To test that hypothesis, these researchers first examined the health records of 37,000 patients at the Marshfield Clinic, comparing outcomes among patients who had AMD, or were taking L-DOPA for Parkinson’s or another condition, or both. These researchers found that among people who got L-DOPA before being diagnosed with AMD, their AMD diagnosis occurred eight years later than those not taking L-DOPA.
These provocative findings were then confirmed in a much larger data set of 87 million patients, where similar results were observed. Next, the study was expanded to investigate the association between L-DOPA use and prevention and delay of “wet” AMD, the most devastating form of the disease. And once again, L-DOPA was found to be protective.

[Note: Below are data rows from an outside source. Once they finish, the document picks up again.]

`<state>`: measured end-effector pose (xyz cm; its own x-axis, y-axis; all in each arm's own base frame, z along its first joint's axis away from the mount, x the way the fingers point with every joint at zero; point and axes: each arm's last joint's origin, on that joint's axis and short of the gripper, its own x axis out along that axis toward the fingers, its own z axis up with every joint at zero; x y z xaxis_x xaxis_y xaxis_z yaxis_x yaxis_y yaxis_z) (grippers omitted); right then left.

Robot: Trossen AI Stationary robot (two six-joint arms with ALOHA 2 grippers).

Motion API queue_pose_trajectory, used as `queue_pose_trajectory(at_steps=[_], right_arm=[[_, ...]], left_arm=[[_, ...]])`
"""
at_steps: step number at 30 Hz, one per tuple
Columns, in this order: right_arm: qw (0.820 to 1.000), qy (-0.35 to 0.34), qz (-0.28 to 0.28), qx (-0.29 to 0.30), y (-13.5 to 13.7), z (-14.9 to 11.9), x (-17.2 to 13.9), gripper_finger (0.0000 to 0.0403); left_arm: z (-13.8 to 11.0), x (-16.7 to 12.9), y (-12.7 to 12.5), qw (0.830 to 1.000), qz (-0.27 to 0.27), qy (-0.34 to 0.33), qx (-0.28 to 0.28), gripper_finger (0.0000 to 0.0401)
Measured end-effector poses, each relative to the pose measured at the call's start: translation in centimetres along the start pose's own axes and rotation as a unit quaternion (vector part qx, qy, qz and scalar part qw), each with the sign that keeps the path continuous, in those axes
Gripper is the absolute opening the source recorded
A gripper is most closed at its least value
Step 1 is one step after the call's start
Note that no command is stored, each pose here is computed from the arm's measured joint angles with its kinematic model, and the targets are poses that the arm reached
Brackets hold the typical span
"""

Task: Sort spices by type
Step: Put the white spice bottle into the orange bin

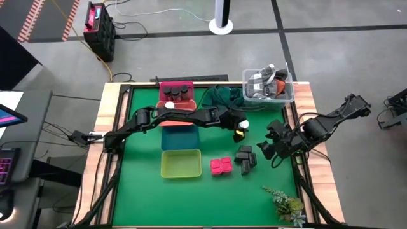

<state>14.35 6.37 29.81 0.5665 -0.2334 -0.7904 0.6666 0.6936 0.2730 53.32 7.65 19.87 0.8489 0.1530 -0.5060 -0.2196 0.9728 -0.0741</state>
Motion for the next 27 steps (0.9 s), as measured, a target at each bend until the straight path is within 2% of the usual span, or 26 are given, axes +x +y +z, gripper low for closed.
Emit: queue_pose_trajectory(at_steps=[5,11,13,17,22,27], right_arm=[[1.000,0.000,0.000,0.002,0.0,0.0,0.0,0.0327],[1.000,0.000,0.000,0.003,0.0,0.0,0.0,0.0327],[1.000,0.000,0.000,0.004,0.0,0.0,0.0,0.0327],[1.000,-0.003,0.000,0.004,0.0,0.0,0.0,0.0327],[1.000,-0.023,-0.006,0.004,0.0,0.1,0.0,0.0327],[0.999,-0.045,-0.013,-0.003,0.0,0.3,0.0,0.0327]], left_arm=[[0.1,0.0,0.2,1.000,0.001,-0.004,-0.021,0.0198],[0.4,-0.2,1.9,0.996,-0.022,0.003,-0.082,0.0197],[0.7,-0.6,2.4,0.996,-0.021,0.005,-0.087,0.0197],[2.1,-2.3,2.9,0.998,-0.013,0.006,-0.057,0.0197],[4.2,-5.8,3.7,1.000,0.008,0.023,-0.001,0.0197],[5.5,-8.9,4.7,0.999,0.034,0.034,0.019,0.0197]])
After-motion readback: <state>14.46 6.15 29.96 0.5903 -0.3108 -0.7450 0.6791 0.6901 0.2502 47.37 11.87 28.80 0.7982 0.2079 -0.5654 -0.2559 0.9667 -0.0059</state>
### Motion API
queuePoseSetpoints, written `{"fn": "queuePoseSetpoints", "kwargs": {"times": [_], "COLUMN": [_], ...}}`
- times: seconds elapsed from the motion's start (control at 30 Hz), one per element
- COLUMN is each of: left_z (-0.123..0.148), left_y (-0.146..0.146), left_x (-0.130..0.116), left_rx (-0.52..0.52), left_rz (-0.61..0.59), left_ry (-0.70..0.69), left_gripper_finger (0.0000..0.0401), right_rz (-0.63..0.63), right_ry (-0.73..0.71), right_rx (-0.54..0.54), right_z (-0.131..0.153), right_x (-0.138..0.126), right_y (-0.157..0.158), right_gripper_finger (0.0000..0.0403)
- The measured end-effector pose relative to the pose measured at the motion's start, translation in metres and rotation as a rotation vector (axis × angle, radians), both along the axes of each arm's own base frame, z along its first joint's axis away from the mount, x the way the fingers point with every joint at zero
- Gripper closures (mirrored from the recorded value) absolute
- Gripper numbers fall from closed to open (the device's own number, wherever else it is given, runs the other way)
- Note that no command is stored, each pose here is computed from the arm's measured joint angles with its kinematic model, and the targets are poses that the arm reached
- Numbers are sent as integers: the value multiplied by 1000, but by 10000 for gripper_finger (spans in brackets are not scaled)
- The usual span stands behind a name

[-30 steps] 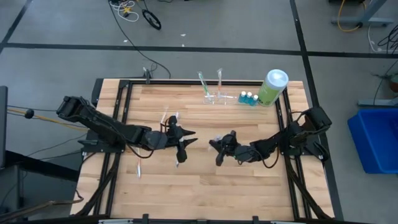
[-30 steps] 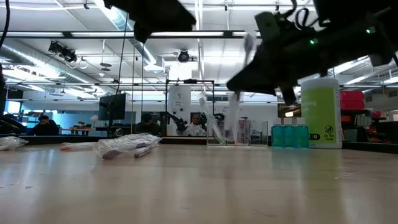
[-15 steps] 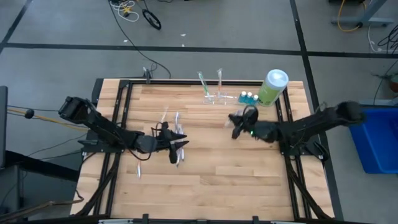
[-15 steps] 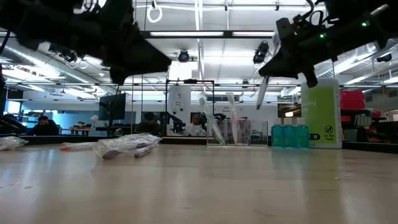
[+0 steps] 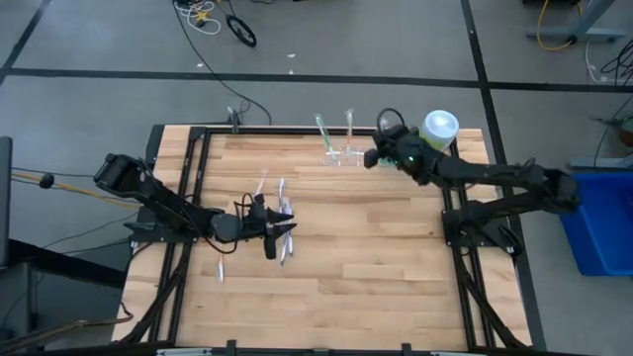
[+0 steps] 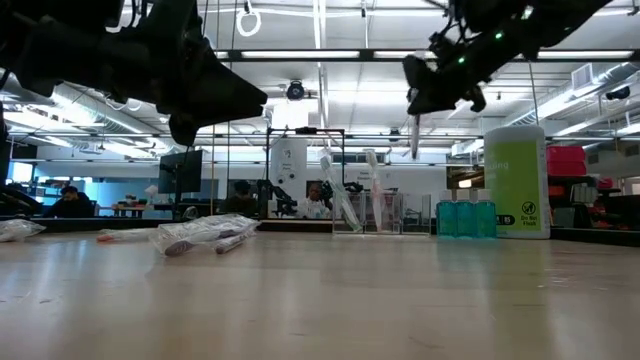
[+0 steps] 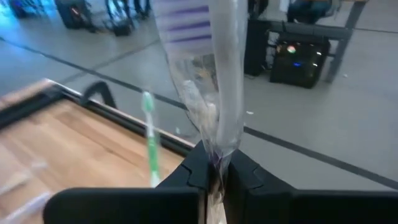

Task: Pick & Place toothbrushing station
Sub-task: Put the purple toothbrush into the right section of the transparent organizer

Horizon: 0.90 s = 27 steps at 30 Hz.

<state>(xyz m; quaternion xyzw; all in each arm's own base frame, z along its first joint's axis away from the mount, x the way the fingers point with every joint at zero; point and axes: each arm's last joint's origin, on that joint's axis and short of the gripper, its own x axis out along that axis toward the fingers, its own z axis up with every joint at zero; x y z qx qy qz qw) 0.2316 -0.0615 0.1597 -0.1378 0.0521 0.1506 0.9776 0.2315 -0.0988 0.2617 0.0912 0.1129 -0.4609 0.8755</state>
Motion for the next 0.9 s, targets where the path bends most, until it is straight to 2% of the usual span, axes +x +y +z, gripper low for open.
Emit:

“Research points to this as a pathway to regulate and prevent this most common cause of blindness in adults,” Brilliant said. “We need more research, but this first step is promising.”
Shows Power of “Big Data”
“Big data” research methods use customized computer programs to search through millions of electronic medical records and analyze their contents. This research method helped compare the analysis of the 37,000 Marshfield files with an exponentially larger pool of 87 million medical records. This big data exercise confirmed the research team’s initial conclusions.
Commenting on the study’s methodology, Guy Eakin, BrightFocus vice president for Scientific Affairs, said the researchers groundbreaking accomplishments show how this new approach can, “quickly ask the scientific questions that had previously taken many years and millions of dollars.”
The next stage for the research team is to launch a clinical trial to further test the ability of L-DOPA to slow or prevent AMD. Continued success of this hypothesis could lead to a new and life-changing example of what is known as drug repurposing or repositioning, in which scientists identify new uses for existing drugs.